Kepala Satpol PP dan Damkar Cianjur Djoko Purnomo di Cianjur, Minggu, mengatakan dua kejadian kebakaran melanda empat rumah di Kecamatan Cipanas dan dua rumah di Kecamatan Sukanagara. Tidak ada korban jiwa namun kerugian ditaksir mencapai ratusan juta rupiah.

"Kami menurunkan 16 orang petugas dengan tiga mobil pemadam ke dua lokasi tersebut, tidak ada korban jiwa namun kerugian ditaksir mencapai Rp300 juta, pemilik rumah terpaksa mengungsi ke rumah saudaranya," kata dia.

Dia menjelaskan dari dua kejadian tersebut, petugas menduga kuat kebakaran terjadi akibat arus pendek listrik, sehingga warga diminta rutin melakukan pemeriksaan jaringan listrik di dalam rumah dan tidak melakukan penyambungan secara berlebihan.

Pasalnya selama satu bulan terakhir tercatat delapan kejadian kebakaran yang menimpa rumah warga di sejumlah kecamatan di Cianjur, dengan penyebab arus pendek listrik, sehingga hal tersebut perlu diwaspadai warga di seluruh wilayah Cianjur.

"Ini harus menjadi kewaspadaan bersama, terutama rumah dengan jaringan listrik yang sudah tua harus sering dilakukan pemeriksaan dan peremajaan agar aman dan terhindar dari kebakaran akibat arus pendek listrik," katanya.

Dia menyebutkan kejadian kebakaran terbaru pada Minggu siang di Desa Cipanas, Kecamatan Cipanas, di mana empat rumah warga terkabar akibat arus pendek listrik di salah satu rumah menjalar dengan cepat ke rumah lainnya.

Dua unit damkar dengan 12 petugas berhasil memadamkan api setelah berkecamuk selama satu jam. Kebakaran membuat panik warga karena rumah mereka saling berdekatan.
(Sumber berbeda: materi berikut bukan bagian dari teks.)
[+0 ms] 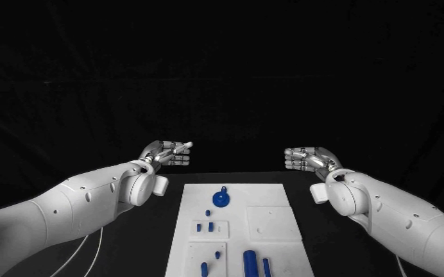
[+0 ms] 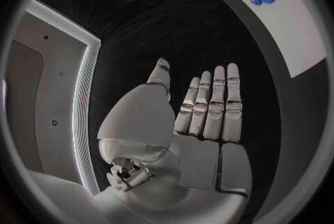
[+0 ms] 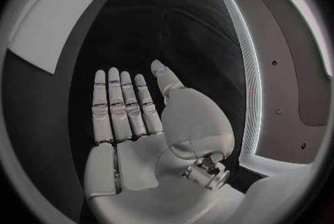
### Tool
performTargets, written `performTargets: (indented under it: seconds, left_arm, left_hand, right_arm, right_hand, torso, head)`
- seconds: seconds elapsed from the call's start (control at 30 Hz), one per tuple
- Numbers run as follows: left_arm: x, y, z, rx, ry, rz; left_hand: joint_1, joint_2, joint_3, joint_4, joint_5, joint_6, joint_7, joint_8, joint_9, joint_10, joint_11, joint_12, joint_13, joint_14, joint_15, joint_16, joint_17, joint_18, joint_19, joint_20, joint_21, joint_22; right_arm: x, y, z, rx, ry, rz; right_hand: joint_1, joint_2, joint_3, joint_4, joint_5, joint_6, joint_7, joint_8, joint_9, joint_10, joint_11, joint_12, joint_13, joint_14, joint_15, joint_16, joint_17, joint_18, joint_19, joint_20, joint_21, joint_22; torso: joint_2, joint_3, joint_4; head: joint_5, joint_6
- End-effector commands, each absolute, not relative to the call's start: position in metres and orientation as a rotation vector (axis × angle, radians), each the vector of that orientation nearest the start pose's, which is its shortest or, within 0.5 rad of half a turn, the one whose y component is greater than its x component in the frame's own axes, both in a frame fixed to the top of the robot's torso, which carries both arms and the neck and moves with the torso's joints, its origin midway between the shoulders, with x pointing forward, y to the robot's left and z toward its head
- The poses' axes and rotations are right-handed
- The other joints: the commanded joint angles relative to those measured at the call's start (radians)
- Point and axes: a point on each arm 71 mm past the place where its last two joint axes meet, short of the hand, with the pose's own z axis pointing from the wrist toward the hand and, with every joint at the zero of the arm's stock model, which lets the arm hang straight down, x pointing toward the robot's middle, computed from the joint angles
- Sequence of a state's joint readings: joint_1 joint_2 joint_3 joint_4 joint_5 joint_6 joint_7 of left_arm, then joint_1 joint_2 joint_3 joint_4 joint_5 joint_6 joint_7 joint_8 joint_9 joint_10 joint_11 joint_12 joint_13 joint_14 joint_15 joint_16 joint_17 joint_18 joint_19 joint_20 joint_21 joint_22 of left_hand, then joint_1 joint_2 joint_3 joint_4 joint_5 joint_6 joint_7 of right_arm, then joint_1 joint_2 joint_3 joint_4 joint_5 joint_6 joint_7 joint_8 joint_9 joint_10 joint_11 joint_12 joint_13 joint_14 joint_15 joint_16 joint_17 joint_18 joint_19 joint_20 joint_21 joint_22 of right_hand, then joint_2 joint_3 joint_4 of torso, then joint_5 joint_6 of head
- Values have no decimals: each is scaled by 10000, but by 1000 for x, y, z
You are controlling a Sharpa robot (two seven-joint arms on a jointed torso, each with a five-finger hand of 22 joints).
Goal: Assemble the parts on the task board
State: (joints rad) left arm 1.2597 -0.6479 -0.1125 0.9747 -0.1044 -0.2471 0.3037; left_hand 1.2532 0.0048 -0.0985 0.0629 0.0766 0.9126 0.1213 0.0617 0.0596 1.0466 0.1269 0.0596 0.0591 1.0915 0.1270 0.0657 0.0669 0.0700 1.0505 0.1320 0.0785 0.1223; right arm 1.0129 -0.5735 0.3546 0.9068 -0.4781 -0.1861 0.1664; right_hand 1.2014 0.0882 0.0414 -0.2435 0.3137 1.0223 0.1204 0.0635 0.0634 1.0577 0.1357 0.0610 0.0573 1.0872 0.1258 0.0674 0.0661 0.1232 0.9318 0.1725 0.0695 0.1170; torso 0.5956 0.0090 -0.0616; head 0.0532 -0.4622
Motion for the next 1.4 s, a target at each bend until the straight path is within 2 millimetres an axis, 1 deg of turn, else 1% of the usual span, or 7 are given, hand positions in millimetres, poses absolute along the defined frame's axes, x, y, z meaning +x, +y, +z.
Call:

Mereka sempat mengeluarkan barang berharga dari dalam rumah.

"Api dapat dipadamkan sehingga tidak menjalar ke bangunan rumah lainnya yang letak berdekatan, warga sempat panik mengeluarkan barang dari dalam rumah karena takut api membesar dan terus menjalar, empat kepala keluarga terpaksa mengungsi," katanya.

Untuk meringankan beban warga korban kebakaran, pihaknya meminta aparat desa dan kecamatan mengajukan permohonan bantuan ke Pemkab Cianjur dengan harapan dapat segera disalurkan guna membangun kembali rumah mereka.